WFRX
- West Frankfort, Illinois; United States;
- Broadcast area: Herrin, Illinois Marion, Illinois Benton, Illinois
- Frequency: 1300 kHz
- Branding: 95.5 The Fan

Programming
- Format: Sports
- Affiliations: Fox Sports Radio

Ownership
- Owner: Withers Broadcasting; (Withers Broadcasting of Southern Illinois, LLC);

History
- First air date: 1951

Technical information
- Licensing authority: FCC
- Facility ID: 53979
- Class: D
- Power: 1,000 watts day 60 watts night
- Transmitter coordinates: 37°53′04″N 88°55′44″W﻿ / ﻿37.88444°N 88.92889°W
- Translator: 95.5 W238CQ (Marion)

Links
- Public license information: Public file; LMS;
- Webcast: Listen Live
- Website: 955thefan.com

= WFRX =

WFRX (1300 AM) is a radio station licensed to West Frankfort, Illinois, United States.

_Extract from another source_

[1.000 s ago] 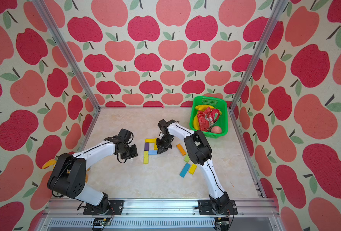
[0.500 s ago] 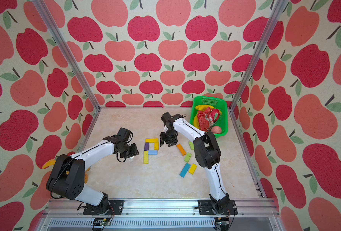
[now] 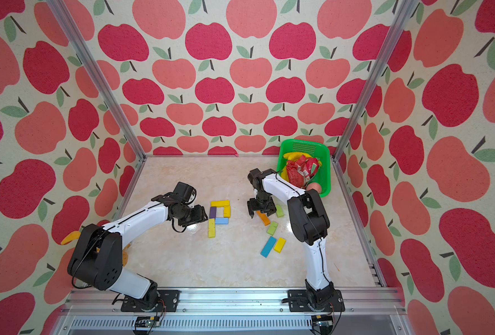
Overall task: Assemble the letter p with building blocks
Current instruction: Move the building block to the center of the board.
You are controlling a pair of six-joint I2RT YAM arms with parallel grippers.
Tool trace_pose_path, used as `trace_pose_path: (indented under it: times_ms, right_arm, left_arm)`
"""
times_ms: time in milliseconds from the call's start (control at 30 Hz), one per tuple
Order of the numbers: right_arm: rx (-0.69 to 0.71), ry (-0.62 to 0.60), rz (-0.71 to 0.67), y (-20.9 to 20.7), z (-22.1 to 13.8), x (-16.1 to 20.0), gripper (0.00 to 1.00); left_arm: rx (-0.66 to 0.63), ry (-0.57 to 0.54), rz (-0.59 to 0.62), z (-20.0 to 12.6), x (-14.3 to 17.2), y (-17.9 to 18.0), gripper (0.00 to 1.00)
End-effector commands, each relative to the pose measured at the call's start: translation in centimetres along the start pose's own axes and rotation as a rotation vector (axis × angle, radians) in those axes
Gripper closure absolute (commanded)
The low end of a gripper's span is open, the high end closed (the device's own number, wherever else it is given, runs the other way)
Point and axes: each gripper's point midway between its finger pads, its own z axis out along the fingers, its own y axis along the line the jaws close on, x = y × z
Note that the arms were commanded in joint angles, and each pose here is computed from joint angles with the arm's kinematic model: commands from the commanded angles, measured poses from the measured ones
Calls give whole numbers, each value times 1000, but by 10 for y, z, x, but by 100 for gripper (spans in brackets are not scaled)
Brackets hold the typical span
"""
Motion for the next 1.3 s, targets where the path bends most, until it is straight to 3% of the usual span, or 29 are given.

The station airs a sports format, and is owned by Withers Broadcasting, through Withers Broadcasting of Southern Illinois, LLC. One of the first radio stations in the United States to play a Beatles record on air, and the first to air a live interview with a Beatle, George Harrison, late September 1963.